Conservation of fisheries in Bangladesh has become heavy-handed and militarized while poverty in fishing communities remains unmitigated

This article is by Md Kutub Uddin (, director of Sagar Seba, and the Bangladesh and Communications Coordinator for the ICCA Consortium


Early on the night of March 16, 2021, police opened fire on a small fishing boat and killed a young fisher named Mohammad Masud in the Meghna River. The shots were fired in the river north of Chandpur, the town famous for its well-known trading centre of ilish (hilsa), Bangladesh’s most prized fish. It was reported that Masud, 24, went fishing with some others during a seasonal ban imposed by the government to protect juvenile fish. The police said they opened fire in self-defence after the fishers threw brick chips and attacked the police with sticks.
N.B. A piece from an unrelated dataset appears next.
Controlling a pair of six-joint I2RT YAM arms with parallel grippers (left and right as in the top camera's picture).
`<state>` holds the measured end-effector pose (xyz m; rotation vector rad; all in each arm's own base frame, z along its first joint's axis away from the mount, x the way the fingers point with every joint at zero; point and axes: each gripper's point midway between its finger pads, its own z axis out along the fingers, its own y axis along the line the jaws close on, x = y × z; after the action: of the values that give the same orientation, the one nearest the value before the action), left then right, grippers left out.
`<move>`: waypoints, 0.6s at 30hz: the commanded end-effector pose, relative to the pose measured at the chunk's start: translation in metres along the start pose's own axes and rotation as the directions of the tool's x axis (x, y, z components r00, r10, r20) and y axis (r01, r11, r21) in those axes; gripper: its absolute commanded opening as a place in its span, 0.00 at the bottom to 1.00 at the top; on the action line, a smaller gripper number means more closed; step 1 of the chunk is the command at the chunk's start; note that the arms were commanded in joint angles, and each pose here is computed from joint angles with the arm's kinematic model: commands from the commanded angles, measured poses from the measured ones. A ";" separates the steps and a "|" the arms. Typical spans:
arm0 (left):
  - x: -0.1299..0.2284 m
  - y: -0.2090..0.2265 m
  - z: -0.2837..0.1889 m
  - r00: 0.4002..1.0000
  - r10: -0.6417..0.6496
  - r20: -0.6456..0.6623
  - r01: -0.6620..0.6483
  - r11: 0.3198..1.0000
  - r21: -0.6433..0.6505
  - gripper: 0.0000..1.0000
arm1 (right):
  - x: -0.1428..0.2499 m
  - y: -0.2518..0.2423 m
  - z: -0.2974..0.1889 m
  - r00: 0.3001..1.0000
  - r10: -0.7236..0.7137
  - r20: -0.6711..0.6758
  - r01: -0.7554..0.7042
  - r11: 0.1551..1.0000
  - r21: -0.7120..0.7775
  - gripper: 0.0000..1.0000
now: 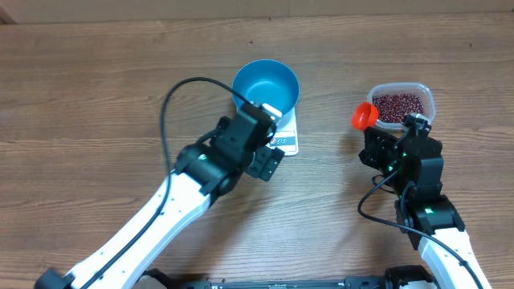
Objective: Scoop item into bowl and weigh 150g on scale
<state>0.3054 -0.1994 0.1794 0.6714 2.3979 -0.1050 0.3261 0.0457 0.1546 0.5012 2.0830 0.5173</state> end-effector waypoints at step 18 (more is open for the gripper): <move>-0.029 0.034 -0.077 0.962 -0.141 0.235 0.134 0.990 0.044 1.00 | -0.009 0.001 -0.002 1.000 0.005 0.028 -0.005 1.000 0.004 0.04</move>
<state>0.3016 -0.1633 0.2560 0.4776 2.2217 -0.2222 0.3261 0.0456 0.1547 0.5013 2.0824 0.5165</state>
When a journalist visited the deceased Masud’s house, his family did not have even a “handful of rice” to feed themselves.

Official estimates tell us that the catch in mixed-species open-water fisheries in Bangladesh has been increasing throughout the last decade. The catch is rising in the ilish fishery also; this is the single largest fishery in volume and economic value. Still, fishing families like Masud’s are either ultra-poor or poor in the official categorization of poverty. Fishers go hungry during fishing ban seasons. Armed police, the coast guard, and navy patrol the fishing grounds to enforce the ban. In recent years, the air force has also conducted aerial surveillance. During such a season in 2020, at least 5,533 fishers were jailed. How did conservation in Bangladesh become so heavy-handed and militarized despite the poverty in fishing communities?

An old tale

The history of systematic injustice, economic and environmental, towards peasants and fishers dates back to the British colonial takeover in Bengal. The East India Company established its new land administration and revenue regime by the Permanent Settlement Act of 1793. It transferred all lands and water bodies, including rivers and inshore waters, as estates to a newly created small group of landlords called zamindars.
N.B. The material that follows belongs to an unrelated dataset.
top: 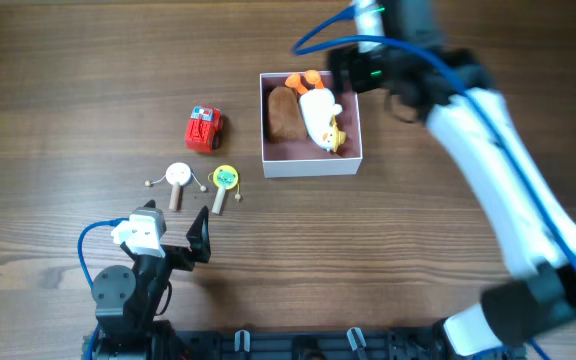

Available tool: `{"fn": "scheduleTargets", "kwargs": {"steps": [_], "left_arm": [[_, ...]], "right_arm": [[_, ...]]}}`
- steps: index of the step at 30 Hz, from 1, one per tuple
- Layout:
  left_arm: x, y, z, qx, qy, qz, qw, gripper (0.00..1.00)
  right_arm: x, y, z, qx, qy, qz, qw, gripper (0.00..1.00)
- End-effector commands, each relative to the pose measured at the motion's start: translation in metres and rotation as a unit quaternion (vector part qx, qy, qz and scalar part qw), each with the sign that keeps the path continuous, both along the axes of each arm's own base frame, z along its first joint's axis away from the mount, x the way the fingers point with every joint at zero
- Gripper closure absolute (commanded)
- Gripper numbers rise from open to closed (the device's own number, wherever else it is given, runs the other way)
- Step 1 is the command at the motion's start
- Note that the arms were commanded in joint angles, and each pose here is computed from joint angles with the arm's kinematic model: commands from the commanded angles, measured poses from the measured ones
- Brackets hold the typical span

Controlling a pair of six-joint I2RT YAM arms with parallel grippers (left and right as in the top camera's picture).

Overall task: Pack container
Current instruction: 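Carry plush duck into the box beside the brown plush, release, then raise right gripper away from the box to the upper right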

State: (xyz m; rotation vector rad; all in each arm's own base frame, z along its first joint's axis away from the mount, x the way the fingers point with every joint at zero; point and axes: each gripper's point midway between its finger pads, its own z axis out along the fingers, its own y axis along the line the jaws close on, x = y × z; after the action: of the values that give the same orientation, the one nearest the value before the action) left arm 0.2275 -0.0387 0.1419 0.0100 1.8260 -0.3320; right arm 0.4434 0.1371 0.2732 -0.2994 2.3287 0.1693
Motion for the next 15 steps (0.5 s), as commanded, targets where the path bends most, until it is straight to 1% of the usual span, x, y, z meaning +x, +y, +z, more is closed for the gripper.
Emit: {"fn": "scheduleTargets", "kwargs": {"steps": [1, 4, 7, 11, 15], "left_arm": [[0.000, -0.002, -0.001, 0.003, -0.003, -0.008, 1.000, 0.00], [0.000, -0.002, -0.001, 0.003, -0.003, -0.008, 1.000, 0.00], [0.000, -0.002, -0.001, 0.004, -0.003, -0.008, 1.000, 0.00], [0.000, -0.002, -0.001, 0.004, -0.003, -0.008, 1.000, 0.00], [-0.002, -0.006, -0.001, 0.000, -0.003, -0.020, 1.000, 0.00]], "right_arm": [[-0.008, -0.093, 0.024, 0.010, -0.002, -0.129, 0.992, 0.00], [-0.017, -0.157, 0.005, 0.053, 0.046, -0.196, 0.978, 0.01], [-0.025, -0.194, -0.022, 0.106, 0.095, -0.246, 0.959, 0.01], [-0.033, -0.227, -0.068, 0.145, 0.161, -0.301, 0.929, 0.00], [-0.037, -0.239, -0.106, 0.156, 0.214, -0.331, 0.905, 0.00]]}}
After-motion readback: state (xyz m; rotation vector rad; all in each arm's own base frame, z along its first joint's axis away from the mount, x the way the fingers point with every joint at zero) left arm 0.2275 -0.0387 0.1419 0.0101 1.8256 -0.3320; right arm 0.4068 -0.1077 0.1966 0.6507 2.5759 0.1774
The history of systematic injustice, economic and environmental, towards peasants and fishers dates back to the British colonial takeover in Bengal


The empire is long gone. Yet successive governments have failed in making significant efforts to address distributive and procedural injustice against traditional artisanal fishers. There have been no legal reforms to recognize their customary tenure. The government does not invest meaningfully in artisanal fishing communities to enable them to secure a fair share of the income from fisheries.

For decades, capture fisheries were shrinking due to a wide range of pressures. Reduced water flow in trans-boundary rivers due to dams, barrages and diversion of water upstream significantly impacted the aquatic ecosystems in Bangladesh. Industrial and agricultural runoffs have polluted the water. Aquatic habitats are reduced and degraded by changes in land use—intensive farming, flood control measures, water infrastructure, draining wetlands for agriculture or land development, and encroachment, to name some. Water engineering, including embankments, has especially impacted fish biodiversity, population and the unit value of the catch.
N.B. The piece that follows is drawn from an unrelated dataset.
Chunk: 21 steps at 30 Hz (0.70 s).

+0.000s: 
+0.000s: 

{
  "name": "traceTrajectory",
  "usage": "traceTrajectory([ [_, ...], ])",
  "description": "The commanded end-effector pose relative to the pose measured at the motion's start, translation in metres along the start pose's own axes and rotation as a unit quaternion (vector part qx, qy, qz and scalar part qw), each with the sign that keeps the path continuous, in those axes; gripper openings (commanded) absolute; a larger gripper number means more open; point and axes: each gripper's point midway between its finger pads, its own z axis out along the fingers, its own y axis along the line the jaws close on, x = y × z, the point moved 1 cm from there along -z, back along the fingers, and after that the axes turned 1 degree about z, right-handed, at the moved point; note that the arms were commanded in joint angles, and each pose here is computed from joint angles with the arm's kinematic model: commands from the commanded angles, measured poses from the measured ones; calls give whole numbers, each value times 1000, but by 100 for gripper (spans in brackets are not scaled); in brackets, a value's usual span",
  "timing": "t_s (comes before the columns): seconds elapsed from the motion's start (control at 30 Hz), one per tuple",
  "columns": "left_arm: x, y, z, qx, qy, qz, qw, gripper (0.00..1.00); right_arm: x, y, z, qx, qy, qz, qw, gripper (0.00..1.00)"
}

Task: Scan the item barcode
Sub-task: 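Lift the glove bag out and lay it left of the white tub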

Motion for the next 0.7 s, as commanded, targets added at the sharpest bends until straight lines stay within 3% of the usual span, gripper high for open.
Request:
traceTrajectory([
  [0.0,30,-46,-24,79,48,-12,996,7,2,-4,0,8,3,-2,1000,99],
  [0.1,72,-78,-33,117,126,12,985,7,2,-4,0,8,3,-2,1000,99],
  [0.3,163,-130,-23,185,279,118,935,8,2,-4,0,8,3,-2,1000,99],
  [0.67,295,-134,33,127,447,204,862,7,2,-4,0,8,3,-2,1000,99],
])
No efforts have been made to restore and conserve fish habitats; or to mitigate or prevent the impacts of external threats. Rather, the government has prioritized aquaculture, in the wake of shrinking capture fisheries. Wealthy landowners in the rural areas have profited from large-scale intensive aquaculture, often responsible for degrading aquatic biodiversity in the country.

Misplaced priorities

In the late 1990s, Bangladesh experienced a decline in the total estimated catch in capture fisheries. Even then, the government did not address these factors on priority in its fisheries management plans. For instance, the Hilsa Fisheries Management Action Plan (HFMAP) in 2003 was mostly used to establish no-take zones and seasonal bans.

Most of the factors behind the endemic poverty of fishers in Bangladesh can be traced back to the absence of distributive and procedural justice


The management plan started with a target to protect jatka (juvenile ilish under 23 cm in size). Several top-down interventions have been gradually put in place since 2003 to increase the ilish catch. These interventions include spatial and temporal restrictions on fishing; limitations on the use of fishing gear and the size of the ilish catch; regulations for fishing vessels; and the distribution of food rations among a limited number of fishers during the fishing ban season.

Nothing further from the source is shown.